Nos casos de negligência quanto às normas padrão de segurança e higiene do trabalho indicados para a proteção individual e coletiva, a Previdência Social proporá ação regressiva contra os responsáveis. Art. 121.
É importante, ainda, salientar outro artigo do Código Penal, referente ao chamado Crime de Perigo – art. 132: “Expor a vida ou a saúde de outrem a perigo direto e iminente”. A pena para este caso varia de 3 meses a 1 ano, se o fato não constituir crime mais grave.

Artigo 121 do Código Penal:
“Quando o acidente decorre de culpa grave, caracterizado em processo criminal, o causador do evento fica sujeito, se resulta morte do trabalhador:
Detenção de 1 a 3 anos.
Aumento da pena de um terço se o crime foi resultante de inobservância de regra técnica de profissão.”

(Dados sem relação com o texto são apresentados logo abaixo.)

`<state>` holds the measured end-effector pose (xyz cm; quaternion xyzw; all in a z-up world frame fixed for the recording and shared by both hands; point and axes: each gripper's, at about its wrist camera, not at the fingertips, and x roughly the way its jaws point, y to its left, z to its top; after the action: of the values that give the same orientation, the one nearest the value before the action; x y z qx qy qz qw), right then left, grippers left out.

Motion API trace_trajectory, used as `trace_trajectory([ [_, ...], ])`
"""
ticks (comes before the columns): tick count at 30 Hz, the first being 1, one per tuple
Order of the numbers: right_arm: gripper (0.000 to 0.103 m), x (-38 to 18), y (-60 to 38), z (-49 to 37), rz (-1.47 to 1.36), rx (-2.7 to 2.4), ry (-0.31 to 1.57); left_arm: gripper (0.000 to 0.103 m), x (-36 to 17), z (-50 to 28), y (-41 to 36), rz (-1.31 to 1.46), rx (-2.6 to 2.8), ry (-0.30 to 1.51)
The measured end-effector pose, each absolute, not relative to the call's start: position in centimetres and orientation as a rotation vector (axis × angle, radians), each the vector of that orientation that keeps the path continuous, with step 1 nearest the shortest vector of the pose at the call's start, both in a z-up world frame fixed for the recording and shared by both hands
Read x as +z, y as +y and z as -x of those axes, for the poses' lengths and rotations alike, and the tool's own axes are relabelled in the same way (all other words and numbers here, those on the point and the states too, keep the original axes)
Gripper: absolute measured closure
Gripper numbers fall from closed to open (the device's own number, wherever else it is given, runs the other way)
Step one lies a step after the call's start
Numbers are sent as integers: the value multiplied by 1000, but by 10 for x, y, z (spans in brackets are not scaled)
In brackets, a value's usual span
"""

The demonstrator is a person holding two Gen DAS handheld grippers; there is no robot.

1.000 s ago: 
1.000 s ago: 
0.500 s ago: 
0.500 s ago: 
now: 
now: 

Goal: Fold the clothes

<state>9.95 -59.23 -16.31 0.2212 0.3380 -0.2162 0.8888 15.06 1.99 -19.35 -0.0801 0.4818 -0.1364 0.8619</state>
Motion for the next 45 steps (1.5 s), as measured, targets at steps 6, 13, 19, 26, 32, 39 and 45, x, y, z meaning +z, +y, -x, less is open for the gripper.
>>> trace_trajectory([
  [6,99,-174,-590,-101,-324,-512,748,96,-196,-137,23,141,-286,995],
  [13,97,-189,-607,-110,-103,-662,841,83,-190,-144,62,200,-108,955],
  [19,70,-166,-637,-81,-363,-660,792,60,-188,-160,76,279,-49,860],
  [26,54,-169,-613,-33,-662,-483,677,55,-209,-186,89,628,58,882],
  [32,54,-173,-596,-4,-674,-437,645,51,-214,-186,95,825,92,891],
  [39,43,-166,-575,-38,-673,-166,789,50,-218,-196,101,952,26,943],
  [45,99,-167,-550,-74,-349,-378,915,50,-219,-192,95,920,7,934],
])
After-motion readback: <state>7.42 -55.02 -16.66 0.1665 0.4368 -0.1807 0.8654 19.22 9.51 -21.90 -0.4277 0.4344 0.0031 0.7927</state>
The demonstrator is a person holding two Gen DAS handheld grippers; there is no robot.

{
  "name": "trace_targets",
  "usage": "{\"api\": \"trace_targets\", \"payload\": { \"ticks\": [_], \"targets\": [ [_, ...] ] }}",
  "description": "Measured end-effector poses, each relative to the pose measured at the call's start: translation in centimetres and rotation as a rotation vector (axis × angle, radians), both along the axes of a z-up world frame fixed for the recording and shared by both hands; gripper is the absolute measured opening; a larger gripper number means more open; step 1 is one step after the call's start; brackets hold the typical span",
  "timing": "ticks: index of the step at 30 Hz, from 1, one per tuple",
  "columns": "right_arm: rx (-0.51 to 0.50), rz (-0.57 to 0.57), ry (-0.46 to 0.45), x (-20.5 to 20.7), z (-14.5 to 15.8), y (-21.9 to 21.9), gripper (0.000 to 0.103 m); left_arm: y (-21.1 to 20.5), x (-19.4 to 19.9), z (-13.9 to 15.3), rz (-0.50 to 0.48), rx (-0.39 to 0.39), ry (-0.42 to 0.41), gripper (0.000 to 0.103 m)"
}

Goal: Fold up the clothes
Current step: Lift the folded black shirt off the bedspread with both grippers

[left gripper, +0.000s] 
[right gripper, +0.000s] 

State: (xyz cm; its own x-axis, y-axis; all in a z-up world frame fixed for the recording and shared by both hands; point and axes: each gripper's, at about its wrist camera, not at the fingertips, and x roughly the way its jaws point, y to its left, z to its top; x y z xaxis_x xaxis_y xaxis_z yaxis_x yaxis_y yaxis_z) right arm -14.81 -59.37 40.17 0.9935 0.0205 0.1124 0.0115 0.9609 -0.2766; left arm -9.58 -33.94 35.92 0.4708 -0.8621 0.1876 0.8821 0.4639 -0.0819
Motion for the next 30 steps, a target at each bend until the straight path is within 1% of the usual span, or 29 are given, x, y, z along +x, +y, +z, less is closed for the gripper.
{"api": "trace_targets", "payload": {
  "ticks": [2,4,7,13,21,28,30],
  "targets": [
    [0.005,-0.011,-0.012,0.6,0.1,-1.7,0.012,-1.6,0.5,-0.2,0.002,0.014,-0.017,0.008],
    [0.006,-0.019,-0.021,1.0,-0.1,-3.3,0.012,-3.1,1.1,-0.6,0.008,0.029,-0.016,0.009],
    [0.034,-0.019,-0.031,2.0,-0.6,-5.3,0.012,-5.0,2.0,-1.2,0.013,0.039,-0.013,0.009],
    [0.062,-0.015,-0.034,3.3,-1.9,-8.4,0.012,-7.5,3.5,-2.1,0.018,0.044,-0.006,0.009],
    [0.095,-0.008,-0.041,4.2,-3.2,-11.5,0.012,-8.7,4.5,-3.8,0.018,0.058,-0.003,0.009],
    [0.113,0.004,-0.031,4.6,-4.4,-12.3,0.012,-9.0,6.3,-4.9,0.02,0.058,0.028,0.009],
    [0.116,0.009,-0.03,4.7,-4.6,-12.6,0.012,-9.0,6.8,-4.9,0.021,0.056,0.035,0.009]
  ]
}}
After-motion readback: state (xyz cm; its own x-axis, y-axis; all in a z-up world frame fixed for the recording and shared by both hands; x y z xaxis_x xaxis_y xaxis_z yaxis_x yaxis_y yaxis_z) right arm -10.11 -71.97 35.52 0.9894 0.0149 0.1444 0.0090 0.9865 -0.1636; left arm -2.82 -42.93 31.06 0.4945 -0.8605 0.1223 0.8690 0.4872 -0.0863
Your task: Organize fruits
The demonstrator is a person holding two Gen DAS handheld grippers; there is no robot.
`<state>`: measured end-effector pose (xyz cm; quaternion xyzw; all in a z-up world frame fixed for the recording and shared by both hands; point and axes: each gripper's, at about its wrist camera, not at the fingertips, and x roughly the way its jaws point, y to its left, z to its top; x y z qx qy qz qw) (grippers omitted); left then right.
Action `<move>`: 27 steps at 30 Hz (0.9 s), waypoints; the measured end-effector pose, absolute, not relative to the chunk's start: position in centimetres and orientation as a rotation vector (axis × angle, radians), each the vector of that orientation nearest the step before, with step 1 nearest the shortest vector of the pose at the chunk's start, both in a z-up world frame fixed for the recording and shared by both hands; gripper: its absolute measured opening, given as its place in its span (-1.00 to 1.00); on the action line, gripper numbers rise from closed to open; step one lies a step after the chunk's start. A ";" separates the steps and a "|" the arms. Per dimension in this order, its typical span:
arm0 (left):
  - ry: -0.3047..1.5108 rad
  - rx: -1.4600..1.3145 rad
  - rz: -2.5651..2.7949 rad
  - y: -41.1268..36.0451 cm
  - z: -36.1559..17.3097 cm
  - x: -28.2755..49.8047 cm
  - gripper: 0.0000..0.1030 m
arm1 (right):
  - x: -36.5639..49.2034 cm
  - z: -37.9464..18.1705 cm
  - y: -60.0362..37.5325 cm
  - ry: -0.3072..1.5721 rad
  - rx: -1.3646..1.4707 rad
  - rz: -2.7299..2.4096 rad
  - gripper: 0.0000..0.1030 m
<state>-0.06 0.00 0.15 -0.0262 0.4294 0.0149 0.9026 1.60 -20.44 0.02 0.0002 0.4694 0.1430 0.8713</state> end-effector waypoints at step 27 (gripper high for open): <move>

Artigo 129 do Código Penal:
“Se resulta em lesão corporal de natureza grave ou incapacidade permanente para o trabalho:
Detenção de 2 meses a 1 ano.
Aumento de um terço da pena se o crime foi resultante de inobservância de regra técnica de profissão.”

Artigo 132 do Código Penal:
“Expor a vida ou a saúde do trabalhador à perigo direto e iminente.
Pena – Prisão de 3 meses a 1 ano.”
Decreto 3048, de 06 de maio de 1999,

Aprova o Regulamento da Previdência Social:
Art. 343. Constitui contravenção penal, punível com multa, deixar a empresa de cumprir as normas de segurança e saúde do trabalho.

LEGISLAÇÃO CIVIL:
Artigo 927 do Código Civil: “aquele que, por ato ilícito(arts.186e187), causar dano a outrem fica obrigado a repará-lo.”
Artigo 932 – são também responsáveis pela reparação civil:
Item III – o empregador ou comitente, por seus empregados, serviçais e prepostos, no exercício do trabalho que lhes competir, ou em razão dele.”
Art. 949 – no caso de lesão ou outra ofensa à saúde, o ofensor indenizará o ofendido das despesas do tratamento e dos lucros cessantes até ao fim da convalescença, além de algum outro prejuízo que o ofendido prove haver sofrido.

CÓDIGO DE DEFESA DO CONSUMIDOR:
Lei 8078/90 – Seção I: da Proteção à saúde e segurança
Capítulo III: Direitos básicos do consumidor
I: proteção da vida, saúde e segurança contra usos;
IV: A efetiva prevenção, reparação de danos patrimoniais, morais, individuais, coletivos e difusos.